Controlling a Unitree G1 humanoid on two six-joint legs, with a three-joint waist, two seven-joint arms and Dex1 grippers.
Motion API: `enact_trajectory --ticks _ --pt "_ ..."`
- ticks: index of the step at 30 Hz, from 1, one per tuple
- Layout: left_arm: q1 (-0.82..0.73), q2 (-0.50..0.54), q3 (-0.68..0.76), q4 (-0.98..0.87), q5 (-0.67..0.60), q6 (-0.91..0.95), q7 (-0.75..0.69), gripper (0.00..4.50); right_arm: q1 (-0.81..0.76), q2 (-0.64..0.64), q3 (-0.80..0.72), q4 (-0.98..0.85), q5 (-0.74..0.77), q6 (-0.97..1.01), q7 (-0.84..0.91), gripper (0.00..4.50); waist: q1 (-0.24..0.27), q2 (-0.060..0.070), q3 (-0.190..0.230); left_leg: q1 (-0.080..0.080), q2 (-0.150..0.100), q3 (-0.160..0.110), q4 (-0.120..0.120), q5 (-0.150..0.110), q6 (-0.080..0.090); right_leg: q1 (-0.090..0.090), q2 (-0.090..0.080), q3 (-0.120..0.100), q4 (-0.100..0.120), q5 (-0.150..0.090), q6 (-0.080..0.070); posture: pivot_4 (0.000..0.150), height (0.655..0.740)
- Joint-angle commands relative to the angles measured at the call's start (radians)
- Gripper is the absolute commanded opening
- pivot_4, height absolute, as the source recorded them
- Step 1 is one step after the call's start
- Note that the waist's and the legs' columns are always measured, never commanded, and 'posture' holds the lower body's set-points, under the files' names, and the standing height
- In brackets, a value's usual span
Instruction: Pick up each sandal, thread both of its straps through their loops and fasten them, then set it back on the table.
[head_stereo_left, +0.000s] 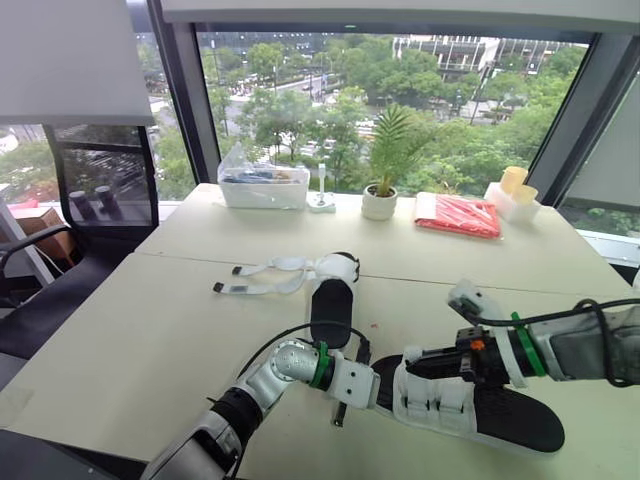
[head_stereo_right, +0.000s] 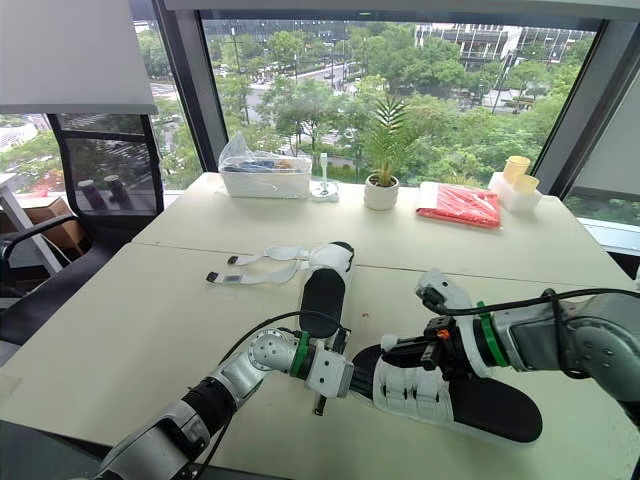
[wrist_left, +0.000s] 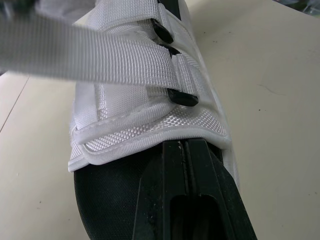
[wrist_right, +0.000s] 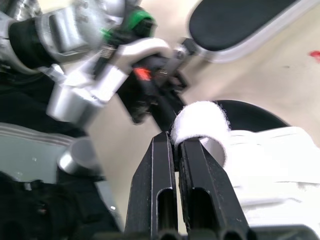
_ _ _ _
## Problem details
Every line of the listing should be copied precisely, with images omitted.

## Task output
Controlling a Unitree G1 humanoid on two six-joint legs, with a three-joint waist, two seven-joint arms and Dex1 grippers.
Motion API: `enact_trajectory --ticks _ --pt "_ ..."`
- ticks: index of the step at 30 Hz, from 1, one per tuple
- Layout: left_arm: q1 (-0.82..0.73), q2 (-0.50..0.54), q3 (-0.68..0.76), q4 (-0.98..0.87), q5 (-0.67..0.60), q6 (-0.91..0.95), q7 (-0.75..0.69), gripper (0.00..4.50); right_arm: q1 (-0.81..0.76), q2 (-0.64..0.64), q3 (-0.80..0.72), q4 (-0.98..0.85), q5 (-0.74..0.77), q6 (-0.97..1.01), q7 (-0.84..0.91), gripper (0.00..4.50); waist: q1 (-0.24..0.27), q2 (-0.060..0.070), q3 (-0.190..0.230); left_leg: q1 (-0.080..0.080), q2 (-0.150..0.100), q3 (-0.160..0.110), q4 (-0.120..0.120), q5 (-0.150..0.110), q6 (-0.080..0.090); right_leg: q1 (-0.090..0.090), q2 (-0.090..0.080), q3 (-0.120..0.100), q4 (-0.100..0.120), q5 (-0.150..0.090), q6 (-0.080..0.070); posture: pivot_4 (0.000..0.150), height (0.655..0.740)
- Joint-angle commands relative to the angles measured at the call's start (radians)
- Gripper is the absolute commanded opening
- pivot_4, height absolute, as the source recorded them
- Step 1 is one step after the call's start
- Note that the waist's and the legs' columns are always measured, never commanded, and 'posture' holds the lower body's set-points, under the files' names, and the standing height
- In brackets, a value's usual span
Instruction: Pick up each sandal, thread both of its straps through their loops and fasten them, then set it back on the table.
[head_stereo_left, +0.000s] 
[head_stereo_right, +0.000s] 
[wrist_left, +0.000s] 
[wrist_right, +0.000s] 

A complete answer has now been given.